EXERCISE INSTRUCTIONS
Copy each line of the entries beneath that contains the word "instance".

Collected data

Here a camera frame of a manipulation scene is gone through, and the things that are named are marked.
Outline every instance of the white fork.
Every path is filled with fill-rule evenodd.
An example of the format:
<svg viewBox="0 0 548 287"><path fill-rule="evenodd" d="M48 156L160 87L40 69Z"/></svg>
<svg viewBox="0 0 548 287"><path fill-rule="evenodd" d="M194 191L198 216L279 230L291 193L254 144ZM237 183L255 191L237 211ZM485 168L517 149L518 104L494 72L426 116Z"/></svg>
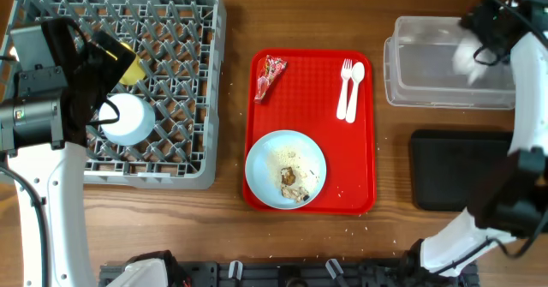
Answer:
<svg viewBox="0 0 548 287"><path fill-rule="evenodd" d="M345 59L342 63L341 78L342 89L341 96L339 97L339 105L337 107L337 118L343 120L346 117L346 104L348 97L348 80L352 76L352 60Z"/></svg>

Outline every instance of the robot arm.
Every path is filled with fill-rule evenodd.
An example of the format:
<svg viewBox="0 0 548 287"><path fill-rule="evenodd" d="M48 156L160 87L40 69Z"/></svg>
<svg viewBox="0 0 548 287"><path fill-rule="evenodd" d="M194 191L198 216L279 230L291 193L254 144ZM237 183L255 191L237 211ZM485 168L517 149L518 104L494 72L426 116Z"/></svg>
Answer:
<svg viewBox="0 0 548 287"><path fill-rule="evenodd" d="M20 70L0 104L0 150L9 155L11 172L21 178L16 186L25 286L97 285L83 208L86 125L107 93L139 62L132 51L101 32L77 51L71 27L83 38L69 19L10 33ZM129 262L111 285L165 287L174 282L171 273L178 273L177 267L170 253L149 254Z"/></svg>
<svg viewBox="0 0 548 287"><path fill-rule="evenodd" d="M532 23L543 29L545 17L536 12L544 12L547 2L521 3ZM519 22L505 20L508 16L499 16L499 11L499 5L484 0L462 25L476 33L497 59L510 56L516 86L514 137L509 157L478 185L468 208L420 245L421 267L445 277L459 275L465 265L497 245L528 237L518 254L505 252L517 258L540 232L548 231L548 191L536 185L540 177L546 178L548 162L548 50L545 39Z"/></svg>

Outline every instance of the gray dish rack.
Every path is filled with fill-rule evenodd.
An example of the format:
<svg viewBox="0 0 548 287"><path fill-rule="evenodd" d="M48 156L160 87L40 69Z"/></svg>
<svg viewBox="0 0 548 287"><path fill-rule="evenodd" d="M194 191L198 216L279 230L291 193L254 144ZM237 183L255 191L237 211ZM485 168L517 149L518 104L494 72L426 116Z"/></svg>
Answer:
<svg viewBox="0 0 548 287"><path fill-rule="evenodd" d="M6 33L58 16L74 19L86 35L106 31L141 56L146 78L118 84L109 95L132 93L152 105L157 119L135 146L113 144L100 127L88 126L85 183L209 188L217 160L223 0L15 0ZM2 55L12 46L6 35ZM0 70L9 65L2 62Z"/></svg>

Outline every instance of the red wrapper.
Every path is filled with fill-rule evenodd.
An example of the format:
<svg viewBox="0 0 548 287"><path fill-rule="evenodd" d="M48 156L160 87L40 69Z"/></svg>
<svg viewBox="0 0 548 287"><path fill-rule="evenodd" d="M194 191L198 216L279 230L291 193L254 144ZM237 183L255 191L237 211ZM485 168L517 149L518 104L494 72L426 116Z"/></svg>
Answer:
<svg viewBox="0 0 548 287"><path fill-rule="evenodd" d="M271 86L272 82L285 70L288 65L287 61L281 58L266 56L265 66L262 68L259 78L257 79L257 92L255 93L255 103L265 97L266 91Z"/></svg>

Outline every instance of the wood grain surface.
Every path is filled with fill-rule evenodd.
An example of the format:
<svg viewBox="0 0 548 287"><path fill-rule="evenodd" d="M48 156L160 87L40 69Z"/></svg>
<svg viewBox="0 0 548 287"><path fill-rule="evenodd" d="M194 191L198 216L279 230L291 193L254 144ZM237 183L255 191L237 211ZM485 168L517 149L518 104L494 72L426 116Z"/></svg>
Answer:
<svg viewBox="0 0 548 287"><path fill-rule="evenodd" d="M410 135L424 128L510 130L514 114L388 105L383 46L398 16L460 16L476 1L224 0L228 24L216 181L206 191L86 186L86 225L95 274L107 261L125 261L161 249L170 249L178 260L359 260L399 256L417 239L434 235L456 213L414 207ZM2 29L12 2L0 0ZM255 212L242 199L249 65L257 51L270 47L357 50L371 60L378 198L369 213L360 217L264 213ZM15 189L0 185L0 286L22 286L20 226ZM495 249L479 260L482 284L546 286L547 253L544 236L520 260L507 260Z"/></svg>

OUTPUT FOR THIS TASK
Outline every instance of the white fork.
Outline every instance of the robot arm.
Outline every instance of the gray dish rack.
Outline every instance of the red wrapper.
Outline every instance of the wood grain surface.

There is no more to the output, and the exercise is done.